The Plea Agreement conferred significant benefits on Petitioner. Although he could have potentially faced a potential maximum sentence of life imprisonment for his offenses, the Plea Agreement led the Government to dismiss Count 1 and recommend a sentence of only 87 months. (Plea Ag. ¶¶ I, X; Plea Hr'g Tr. at 12:4-5; Sent. Hr'g Tr., Gov. Ex. E at 2:14-19, 18:11-23).

In the Plea Agreement, Petitioner admitted the factual basis for his guilty plea, (Plea Ag. ¶ II(B)), and stated that he understood the possible penalties for each count, ( id. ¶ III). The Plea Agreement contained a waiver of trial rights, ( id. ¶ IV), and a waiver of the pretrial right to be provided with impeachment and affirmative defense information. ( Id. ¶ V). Petitioner also agreed to a paragraph which stated:

By signing this agreement, defendant certifies that defendant has read it (or that it had been read to defendant in defendant's native language).
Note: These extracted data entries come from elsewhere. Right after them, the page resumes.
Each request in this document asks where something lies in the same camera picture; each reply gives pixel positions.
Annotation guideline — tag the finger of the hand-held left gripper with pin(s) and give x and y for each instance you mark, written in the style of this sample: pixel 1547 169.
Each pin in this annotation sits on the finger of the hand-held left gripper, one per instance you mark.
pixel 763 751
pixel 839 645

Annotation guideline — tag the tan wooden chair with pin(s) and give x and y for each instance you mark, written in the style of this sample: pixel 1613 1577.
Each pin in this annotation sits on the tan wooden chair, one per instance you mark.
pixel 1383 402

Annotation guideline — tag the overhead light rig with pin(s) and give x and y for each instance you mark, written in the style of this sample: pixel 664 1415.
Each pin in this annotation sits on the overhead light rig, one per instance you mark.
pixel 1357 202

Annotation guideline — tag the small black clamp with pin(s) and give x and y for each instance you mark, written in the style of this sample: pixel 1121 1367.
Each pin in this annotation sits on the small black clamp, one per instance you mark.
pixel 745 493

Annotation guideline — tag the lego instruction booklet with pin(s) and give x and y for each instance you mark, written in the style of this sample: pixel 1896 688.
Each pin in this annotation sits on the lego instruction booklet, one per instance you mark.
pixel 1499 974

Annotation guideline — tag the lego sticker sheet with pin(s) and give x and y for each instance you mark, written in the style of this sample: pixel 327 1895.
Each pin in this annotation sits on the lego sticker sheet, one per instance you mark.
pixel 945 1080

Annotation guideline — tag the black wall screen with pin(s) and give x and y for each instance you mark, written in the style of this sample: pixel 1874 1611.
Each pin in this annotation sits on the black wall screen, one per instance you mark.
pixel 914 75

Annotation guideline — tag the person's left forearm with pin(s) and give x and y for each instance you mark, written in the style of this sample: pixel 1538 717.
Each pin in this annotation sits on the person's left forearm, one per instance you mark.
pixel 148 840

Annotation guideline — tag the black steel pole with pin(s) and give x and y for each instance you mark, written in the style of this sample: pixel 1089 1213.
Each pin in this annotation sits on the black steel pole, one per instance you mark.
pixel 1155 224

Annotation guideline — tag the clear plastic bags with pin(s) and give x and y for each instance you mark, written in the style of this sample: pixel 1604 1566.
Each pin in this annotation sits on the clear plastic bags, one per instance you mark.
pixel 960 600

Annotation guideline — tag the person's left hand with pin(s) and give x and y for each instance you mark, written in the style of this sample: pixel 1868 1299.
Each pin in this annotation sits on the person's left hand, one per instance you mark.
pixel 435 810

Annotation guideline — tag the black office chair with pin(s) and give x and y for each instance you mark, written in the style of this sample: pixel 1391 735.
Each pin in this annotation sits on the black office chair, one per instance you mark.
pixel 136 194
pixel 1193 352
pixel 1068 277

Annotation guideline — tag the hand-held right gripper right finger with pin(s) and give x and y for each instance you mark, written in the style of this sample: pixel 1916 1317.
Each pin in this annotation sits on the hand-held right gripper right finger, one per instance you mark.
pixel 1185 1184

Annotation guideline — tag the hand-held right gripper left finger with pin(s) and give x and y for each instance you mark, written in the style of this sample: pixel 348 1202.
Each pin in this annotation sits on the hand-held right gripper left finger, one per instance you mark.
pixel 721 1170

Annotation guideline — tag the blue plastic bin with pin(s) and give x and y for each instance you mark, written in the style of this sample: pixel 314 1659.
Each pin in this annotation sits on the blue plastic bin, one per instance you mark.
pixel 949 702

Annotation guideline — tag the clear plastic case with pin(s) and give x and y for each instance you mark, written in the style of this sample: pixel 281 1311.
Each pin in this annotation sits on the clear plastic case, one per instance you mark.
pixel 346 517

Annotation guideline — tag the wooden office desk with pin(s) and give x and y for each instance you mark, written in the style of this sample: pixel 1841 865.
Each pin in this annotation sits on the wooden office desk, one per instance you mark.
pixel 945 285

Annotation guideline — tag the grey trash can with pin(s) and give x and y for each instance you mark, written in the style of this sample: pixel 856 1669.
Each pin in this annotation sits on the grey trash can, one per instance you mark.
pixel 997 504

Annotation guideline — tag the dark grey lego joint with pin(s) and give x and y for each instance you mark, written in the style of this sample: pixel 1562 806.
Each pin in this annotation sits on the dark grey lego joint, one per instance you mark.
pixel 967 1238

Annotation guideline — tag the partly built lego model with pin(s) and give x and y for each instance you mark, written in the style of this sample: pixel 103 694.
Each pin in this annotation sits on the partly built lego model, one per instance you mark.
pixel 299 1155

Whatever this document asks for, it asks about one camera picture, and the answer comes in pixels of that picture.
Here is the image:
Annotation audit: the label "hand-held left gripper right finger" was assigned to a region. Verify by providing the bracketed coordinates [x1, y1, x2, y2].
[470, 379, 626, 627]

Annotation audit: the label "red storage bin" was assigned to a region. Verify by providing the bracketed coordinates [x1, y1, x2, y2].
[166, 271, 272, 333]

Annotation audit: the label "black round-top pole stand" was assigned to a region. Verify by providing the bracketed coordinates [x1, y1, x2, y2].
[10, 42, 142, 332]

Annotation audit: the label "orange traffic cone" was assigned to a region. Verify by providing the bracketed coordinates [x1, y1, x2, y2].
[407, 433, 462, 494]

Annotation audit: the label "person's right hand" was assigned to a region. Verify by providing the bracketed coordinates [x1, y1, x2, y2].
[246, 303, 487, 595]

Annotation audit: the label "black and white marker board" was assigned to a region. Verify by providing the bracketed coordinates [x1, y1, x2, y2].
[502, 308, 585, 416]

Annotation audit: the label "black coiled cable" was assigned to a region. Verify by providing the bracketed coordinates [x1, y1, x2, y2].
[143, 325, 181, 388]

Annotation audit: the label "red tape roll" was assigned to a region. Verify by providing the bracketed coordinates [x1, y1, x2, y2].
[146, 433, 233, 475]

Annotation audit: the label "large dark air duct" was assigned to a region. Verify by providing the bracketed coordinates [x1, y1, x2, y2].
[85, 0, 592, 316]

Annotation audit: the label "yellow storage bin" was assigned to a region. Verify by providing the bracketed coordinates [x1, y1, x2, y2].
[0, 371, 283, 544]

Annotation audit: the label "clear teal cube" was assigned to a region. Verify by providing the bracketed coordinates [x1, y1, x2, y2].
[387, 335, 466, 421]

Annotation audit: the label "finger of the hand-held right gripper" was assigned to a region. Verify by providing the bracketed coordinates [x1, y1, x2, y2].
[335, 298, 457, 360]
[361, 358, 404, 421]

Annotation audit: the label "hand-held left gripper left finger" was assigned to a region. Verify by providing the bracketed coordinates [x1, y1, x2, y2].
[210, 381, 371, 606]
Defendant has discussed the terms of this agreement with defense counsel and fully understands its meaning and effect.

( Id. ¶ XV). Petitioner signed and dated the Plea Agreement, and initialed each page.

By signing the Plea Agreement, Petitioner represented that he had "a full opportunity to discuss all the facts and circumstances of this case with defense counsel and has a clear understanding of the charges and the consequences of the plea, " that he did not receive a threat inducing his guilty plea, and that he was "pleading guilty because in truth and in fact defendant is guilty." ( Id. ¶ VI). Petitioner ...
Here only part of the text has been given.